Articulating the WHY for yourself and faculty and staff is crucial, and also motivating. There may be some resistance to this work, but in reality, there is a lot of common ground. Faculty and staff care very much about their students, courses, and programs, and assessment supports those. While yes, assessment and accreditation do “check some boxes,” it’s much more. It is the opportunity to examine our programs and institutions and celebrate how amazing they are, and identify how they can become even better. It is a valuable process that allows members to showcase their successes and how they fulfill their commitments to students – something everyone can get behind.

Training Considerations

Once you have established the overall purpose, next you want to identify your training goals. Do you need to cover how the assessment process works?This would be considered more content training. Or are you instructing on a software platform?

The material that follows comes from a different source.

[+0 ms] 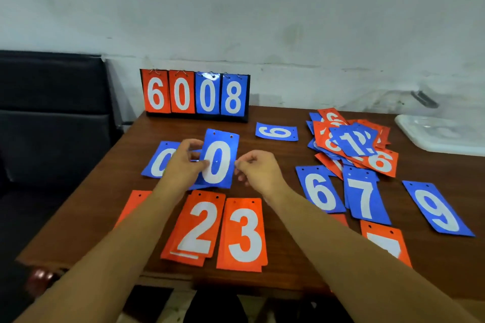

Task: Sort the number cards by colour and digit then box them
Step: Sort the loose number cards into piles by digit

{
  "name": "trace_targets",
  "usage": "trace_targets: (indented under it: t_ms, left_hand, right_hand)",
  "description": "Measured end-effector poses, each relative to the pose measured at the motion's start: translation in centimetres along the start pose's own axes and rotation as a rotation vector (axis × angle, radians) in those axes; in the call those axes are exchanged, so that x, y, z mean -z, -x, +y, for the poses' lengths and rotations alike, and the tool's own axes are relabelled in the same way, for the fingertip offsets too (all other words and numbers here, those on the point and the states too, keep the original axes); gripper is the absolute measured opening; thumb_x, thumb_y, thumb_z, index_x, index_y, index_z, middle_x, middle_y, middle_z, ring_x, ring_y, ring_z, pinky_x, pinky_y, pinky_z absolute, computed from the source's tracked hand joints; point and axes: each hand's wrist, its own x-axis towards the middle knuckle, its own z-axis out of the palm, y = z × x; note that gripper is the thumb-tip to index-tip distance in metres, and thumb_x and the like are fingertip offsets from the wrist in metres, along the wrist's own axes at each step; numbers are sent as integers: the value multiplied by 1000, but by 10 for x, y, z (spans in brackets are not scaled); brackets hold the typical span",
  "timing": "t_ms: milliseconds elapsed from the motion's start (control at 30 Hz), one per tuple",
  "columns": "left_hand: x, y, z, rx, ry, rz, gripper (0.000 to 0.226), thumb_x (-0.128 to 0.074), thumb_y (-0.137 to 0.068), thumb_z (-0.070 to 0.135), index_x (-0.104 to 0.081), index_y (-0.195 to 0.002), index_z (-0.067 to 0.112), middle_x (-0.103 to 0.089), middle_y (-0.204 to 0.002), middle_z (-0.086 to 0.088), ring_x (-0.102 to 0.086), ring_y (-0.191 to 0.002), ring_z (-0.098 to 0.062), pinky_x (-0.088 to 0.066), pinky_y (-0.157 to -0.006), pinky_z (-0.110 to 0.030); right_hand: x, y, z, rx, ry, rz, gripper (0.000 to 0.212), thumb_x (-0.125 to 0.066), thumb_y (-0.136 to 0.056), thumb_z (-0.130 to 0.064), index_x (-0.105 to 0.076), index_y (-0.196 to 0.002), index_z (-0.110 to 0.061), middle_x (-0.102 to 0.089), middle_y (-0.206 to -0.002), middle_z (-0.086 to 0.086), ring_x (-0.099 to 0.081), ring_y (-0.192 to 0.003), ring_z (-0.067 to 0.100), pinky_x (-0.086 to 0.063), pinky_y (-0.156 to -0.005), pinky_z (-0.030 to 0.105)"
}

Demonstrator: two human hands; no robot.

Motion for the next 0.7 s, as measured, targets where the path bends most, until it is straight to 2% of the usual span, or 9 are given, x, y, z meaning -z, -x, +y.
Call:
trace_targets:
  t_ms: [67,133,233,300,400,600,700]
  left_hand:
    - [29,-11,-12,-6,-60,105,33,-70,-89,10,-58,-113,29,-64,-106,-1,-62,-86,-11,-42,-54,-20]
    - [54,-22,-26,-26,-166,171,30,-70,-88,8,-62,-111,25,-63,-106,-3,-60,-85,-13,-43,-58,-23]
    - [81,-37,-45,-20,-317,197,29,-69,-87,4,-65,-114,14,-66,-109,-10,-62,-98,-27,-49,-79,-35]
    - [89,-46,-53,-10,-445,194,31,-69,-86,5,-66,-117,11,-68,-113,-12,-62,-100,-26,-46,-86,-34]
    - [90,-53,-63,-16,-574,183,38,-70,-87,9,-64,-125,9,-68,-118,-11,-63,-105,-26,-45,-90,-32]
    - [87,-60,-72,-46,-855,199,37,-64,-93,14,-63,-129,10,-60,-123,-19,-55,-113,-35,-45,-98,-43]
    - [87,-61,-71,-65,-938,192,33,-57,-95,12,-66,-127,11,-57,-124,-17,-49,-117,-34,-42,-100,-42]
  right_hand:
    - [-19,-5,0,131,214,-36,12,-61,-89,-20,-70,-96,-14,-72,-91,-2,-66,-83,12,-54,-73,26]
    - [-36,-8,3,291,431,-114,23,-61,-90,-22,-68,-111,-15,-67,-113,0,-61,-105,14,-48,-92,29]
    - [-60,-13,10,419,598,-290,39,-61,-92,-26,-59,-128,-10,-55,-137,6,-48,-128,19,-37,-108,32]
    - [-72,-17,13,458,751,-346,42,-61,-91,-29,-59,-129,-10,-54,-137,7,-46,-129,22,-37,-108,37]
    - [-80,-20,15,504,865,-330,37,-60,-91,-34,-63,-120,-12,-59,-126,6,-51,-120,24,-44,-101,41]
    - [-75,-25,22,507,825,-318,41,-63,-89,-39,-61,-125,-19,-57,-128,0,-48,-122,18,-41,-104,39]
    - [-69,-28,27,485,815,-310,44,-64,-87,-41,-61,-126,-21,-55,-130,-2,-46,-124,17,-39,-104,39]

Once you have established the goals, decide on some more tactical items so you will be able to create outlines and presentation materials:

Training Models: What works best for your audience based on your goal?

  • Train-the-trainer: Sessions for department liaisons, they then go train their colleagues
  • At-your-own-pace/Asynchronous: Accomplished through videos or guides faculty and staff can access anytime
  • Group/Hands-on: Working sessions with worksheets or laptops
  • All-at-once: Train on the entire process in a longer session
  • As needed/Sequential: Train on parts of the process over several sessions
  • Individual/1:1

Logistics and Session Details:

  • WHO needs to attend, and WHO will present?
  • WHAT will they do in a session for HOW long?
  • WHERE and WHEN will the training be?
  • HOW will you communicate about the training sessions?

Incentive Ideas for Attendees:

  • Host an expert speaker
  • Provide refreshments
  • Have a campus leader/administrator speak at the session
  • Invite your “champions” to present and train
  • Secure additional pay or release time
  • Schedule working sessions so people don’t feel this is “extra work”
  • Encourage collaboration to reduce redundancy

General Tips:

  • Make training and tasks digestible, doable, and interactive
  • Consider partnering with your teaching and learning center
  • Compliment and thank where appropriate
  • Assess the training – conduct formal feedback, use it to improve, and share what you changed

Training Challenges & Solutions

Of course, things won’t always go smoothly. However, these can be opportunities to learn, collaborate, and improve.

  • Resources (or lack of):
    • Make a list of what you DO have, and work with that as best you can.
    • Document what else you might need to do an even better job.
    • Collaborate whenever possible to share resources.
  • Resistance:
    • Explain the value, process, and reasonable expectations.
    • Use whatever incentives you can.
    • Consider meeting new faculty during orientation – introduce yourself and share some resources early in their journey.
  • Being “stuck in the middle”:
    • Plan to involve colleagues from all levels – deans, department heads, faculty, directors, staff, administrative assistants, even students.
    • Encourage collaboration to ensure everyone shares the same goals and shares the work.
  • No previous experience being a trainer:
    • Search the web, ask colleagues, and have a good plan.
      Partner with areas who do training and professional development
    • Remember, assessment is an iterative process, and so is how you lead your campus in it. Communicating common goals, getting organized, and asking for help will ensure your training is successful!